## Recorded data
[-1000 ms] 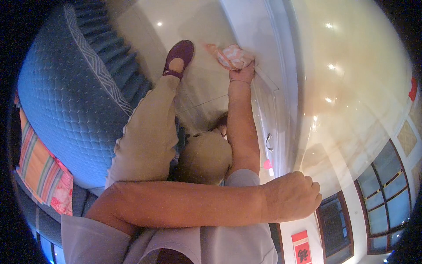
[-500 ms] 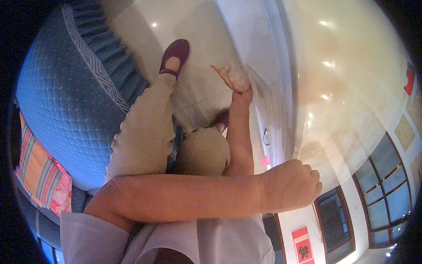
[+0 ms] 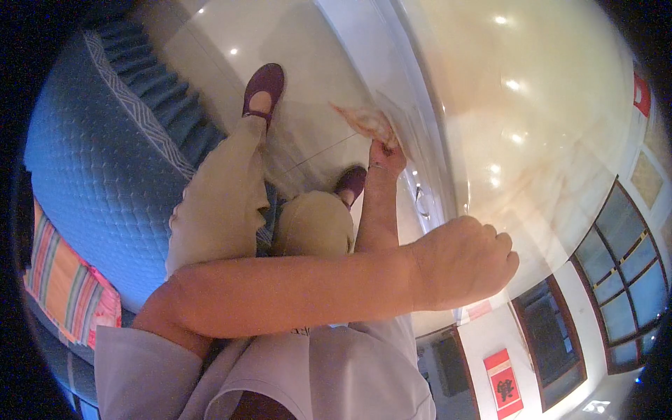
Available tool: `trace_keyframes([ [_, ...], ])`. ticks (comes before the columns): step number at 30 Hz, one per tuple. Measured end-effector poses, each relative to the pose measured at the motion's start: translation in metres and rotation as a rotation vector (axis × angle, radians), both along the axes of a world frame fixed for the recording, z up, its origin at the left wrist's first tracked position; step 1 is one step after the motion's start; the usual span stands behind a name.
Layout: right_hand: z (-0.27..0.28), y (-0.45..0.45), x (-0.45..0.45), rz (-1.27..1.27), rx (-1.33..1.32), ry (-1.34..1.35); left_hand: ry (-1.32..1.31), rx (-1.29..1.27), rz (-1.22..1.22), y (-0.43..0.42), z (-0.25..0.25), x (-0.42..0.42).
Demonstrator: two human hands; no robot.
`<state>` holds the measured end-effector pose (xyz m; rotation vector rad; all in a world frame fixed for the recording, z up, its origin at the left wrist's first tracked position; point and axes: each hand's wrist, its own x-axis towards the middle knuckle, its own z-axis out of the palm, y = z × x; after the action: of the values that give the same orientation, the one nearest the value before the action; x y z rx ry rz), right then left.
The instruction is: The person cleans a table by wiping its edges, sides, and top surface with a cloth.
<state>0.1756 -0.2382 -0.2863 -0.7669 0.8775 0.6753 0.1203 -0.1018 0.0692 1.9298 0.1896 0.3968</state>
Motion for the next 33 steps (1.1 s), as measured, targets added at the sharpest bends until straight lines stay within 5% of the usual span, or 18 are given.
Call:
trace_keyframes([
  [4,0.062,0.058,-0.014,-0.070,-0.133,0.054,-0.002,0.040,0.045,0.003,-0.005,0.003],
  [7,0.098,0.076,-0.020,-0.055,0.231,0.171,-0.017,0.107,0.047,0.018,-0.009,0.005],
  [9,0.116,0.074,-0.027,0.035,-0.052,-0.051,-0.102,0.195,0.138,0.024,-0.017,0.010],
  [12,0.110,0.036,-0.024,0.024,-0.089,-0.134,-0.155,0.297,0.290,0.031,-0.020,0.022],
  [16,0.075,-0.049,-0.012,-0.007,0.073,-0.148,-0.135,0.332,0.307,0.038,-0.036,0.038],
  [19,0.062,-0.109,-0.006,-0.013,0.625,-0.135,-0.240,0.361,0.352,0.040,-0.036,0.043],
  [21,0.067,-0.129,-0.008,-0.002,0.086,-0.199,-0.301,0.323,0.364,0.040,-0.037,0.044],
  [25,0.074,-0.156,-0.007,-0.045,-0.298,-0.285,-0.319,0.333,0.362,0.039,-0.038,0.045],
  [28,0.006,-0.290,0.033,0.189,0.874,-0.401,-0.360,0.334,0.368,0.039,-0.038,0.044],
  [29,0.029,-0.282,0.036,-0.018,0.259,-0.328,-0.360,0.317,0.375,0.038,-0.036,0.044],
  [31,0.083,-0.267,0.041,-0.214,-0.357,-0.244,-0.365,0.297,0.390,0.039,-0.036,0.043],
  [33,0.105,-0.264,0.042,-0.174,-0.227,-0.252,-0.416,0.299,0.399,0.039,-0.038,0.045],
])
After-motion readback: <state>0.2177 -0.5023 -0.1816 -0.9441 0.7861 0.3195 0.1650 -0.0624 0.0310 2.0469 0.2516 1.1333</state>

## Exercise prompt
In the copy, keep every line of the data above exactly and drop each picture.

## Expected answer
[-1000 ms] 
[-500 ms] 
[+0 ms] 
Available tool: `trace_keyframes([ [_, ...], ])`. ticks (comes before the columns): step number at 30 Hz, one per tuple. Measured end-effector poses, each relative to the pose measured at the motion's start: translation in metres and rotation as a rotation vector (axis × angle, radians), both along the axes of a world frame fixed for the recording, z up, its origin at the left wrist's first tracked position; step 1 is one step after the motion's start; the usual span stands behind a name.
Layout: right_hand: z (-0.27..0.28), y (-0.45..0.45), x (-0.45..0.45), rz (-1.27..1.27), rx (-1.33..1.32), ry (-1.34..1.35); left_hand: ry (-1.32..1.31), rx (-1.29..1.27), rz (-1.22..1.22), y (-0.43..0.42), z (-0.25..0.25), x (-0.42..0.42).
Demonstrator: two human hands; no robot.
`<state>` holds the measured end-effector pose (xyz m; rotation vector rad; all in a world frame fixed for the recording, z up, its origin at the left wrist's first tracked position; point and axes: each hand's wrist, its own x-axis towards the middle knuckle, its own z-axis out of the palm, y = z × x; after the action: of the values that give the same orientation, the one nearest the value before the action; x y z rx ry rz), right then left.
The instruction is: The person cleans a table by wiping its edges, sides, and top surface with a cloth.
<state>0.1756 -0.2382 -0.2863 -0.7669 0.8775 0.6753 0.1203 -0.1018 0.0692 1.9298 0.1896 0.3968</state>
Motion for the next 33 steps (1.1 s), as measured, targets added at the sharpest bends until straight lines stay within 5% of the usual span, or 18 are given.
Call:
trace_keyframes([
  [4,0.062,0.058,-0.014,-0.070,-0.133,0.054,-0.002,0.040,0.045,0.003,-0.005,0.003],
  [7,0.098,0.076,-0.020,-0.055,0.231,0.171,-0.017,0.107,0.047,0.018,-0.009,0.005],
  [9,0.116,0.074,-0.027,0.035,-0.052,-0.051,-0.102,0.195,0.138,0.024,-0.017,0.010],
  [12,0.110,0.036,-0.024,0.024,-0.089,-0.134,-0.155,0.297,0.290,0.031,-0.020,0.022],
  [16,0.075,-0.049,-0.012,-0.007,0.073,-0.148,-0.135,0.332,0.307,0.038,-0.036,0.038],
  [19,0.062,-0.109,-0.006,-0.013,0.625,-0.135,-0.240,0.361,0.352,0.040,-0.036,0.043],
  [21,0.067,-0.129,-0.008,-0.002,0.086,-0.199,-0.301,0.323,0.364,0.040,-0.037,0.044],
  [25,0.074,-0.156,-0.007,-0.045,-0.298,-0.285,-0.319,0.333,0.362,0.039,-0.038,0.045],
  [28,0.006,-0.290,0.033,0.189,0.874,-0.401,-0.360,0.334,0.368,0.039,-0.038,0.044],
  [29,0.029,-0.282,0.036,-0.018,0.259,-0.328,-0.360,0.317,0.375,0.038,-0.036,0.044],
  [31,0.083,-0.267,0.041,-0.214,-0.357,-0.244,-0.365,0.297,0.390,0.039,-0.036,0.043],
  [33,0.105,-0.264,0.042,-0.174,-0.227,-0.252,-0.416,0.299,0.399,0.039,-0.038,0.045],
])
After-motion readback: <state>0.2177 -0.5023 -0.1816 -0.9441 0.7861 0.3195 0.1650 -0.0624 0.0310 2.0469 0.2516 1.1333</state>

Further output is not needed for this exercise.